Omaha Poker: The Biggest Mistake

Every poker game is different and Omaha in particular presents difficulties and temptations that can stress even the most experienced Texas Hold ‘Em player. You have to be patient and know when and how to play the hand before you even think about betting.

It’s always good to be conservative when you’re first learning a game, but Omaha players in particular need to look out for sub-premium hands that can cost them a lot. To put this into perspective: In Hold’em, there are 169 distinct hand permutations. If you play a conservative game in Hold’em, you will only be playing the top 10 hands. Out of these top 10 hands there are actually 16 different options, including suited and offsuit versions of the non-pairs.

In Omaha, however, there are over sixteen thousand different unique starting hands that you can be dealt and out of those, there are 30 premium hands that are no-brainers. Each one of those hands can be double-suited, single suited or a rainbow, which means that you have 90 “acceptable” starting hands. That’s only one half of one percent of all possible hands dealt to you. That means that if you stick to the same math as you do in Hold ‘Em, that’s one hand out of every 200 you’re dealt. Nobody is that patient so you have to learn how to open up a bit.

The problem is that you need to understand hand strengths in Omaha and how you need to play sub-premium hands but play them well. Omaha has no end of hands that look great but are almost completely worthless. If you have Hold’em experience you might fall into the common trap of overplaying low suited connectors, especially if you have four in a row. Have no illusions – hands such as 4567, double-suited or not, are not strong ones for a beginner to be playing.

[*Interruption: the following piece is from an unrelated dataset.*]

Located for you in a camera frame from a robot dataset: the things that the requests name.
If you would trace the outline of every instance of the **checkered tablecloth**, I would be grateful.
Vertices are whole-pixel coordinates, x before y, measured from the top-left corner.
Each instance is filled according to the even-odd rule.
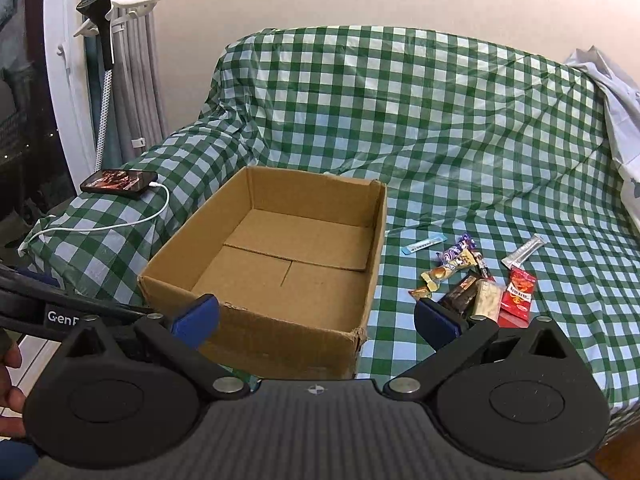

I’ve written this at least a dozen times in every way possible, but it bears repeating until you say it in your sleep: Omaha is a game of the nuts. If you make a seven-high flush, you’re going to lose your stack to the nuts because someone has a Queen-high flush or something similar. If you do make a six-high hand, you’re going to also need to make a straight with no pair or possible flush on the board. The odds of that happening are infinitesimally small.